**Task goal:**
When you repeat the material, keep each line exact and omit the pictures.

**Input data:**

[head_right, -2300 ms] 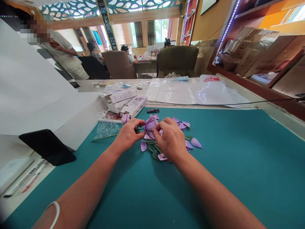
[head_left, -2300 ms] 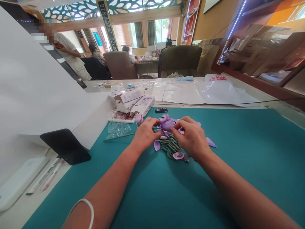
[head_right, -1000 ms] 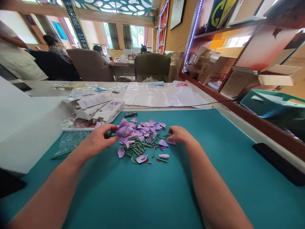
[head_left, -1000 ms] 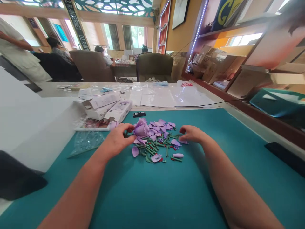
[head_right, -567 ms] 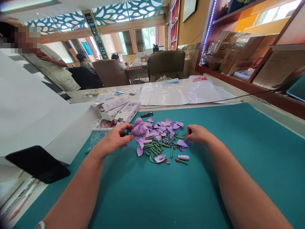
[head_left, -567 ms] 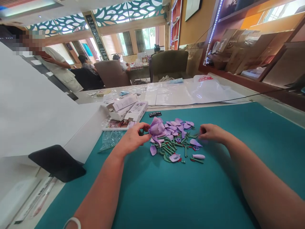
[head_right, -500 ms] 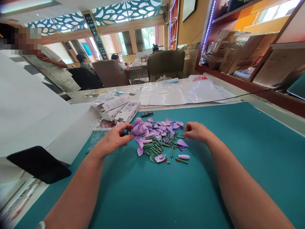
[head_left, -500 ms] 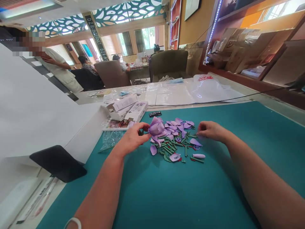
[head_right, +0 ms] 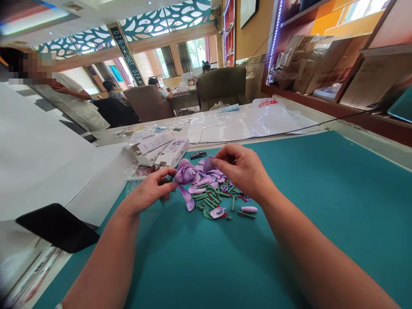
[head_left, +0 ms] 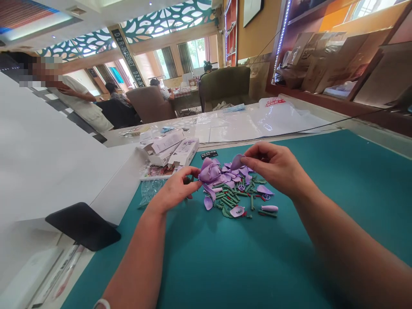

**Exercise output:**
[head_right, -2300 ms] 
[head_left, -2300 ms] 
[head_right, -1000 ms] 
[head_left, -1000 ms] 
[head_right, -567 ms] 
[head_left, -567 ms] 
[head_right, -500 ms] 
[head_left, -500 ms] 
[head_right, +0 ms] 
[head_left, +0 ms] 

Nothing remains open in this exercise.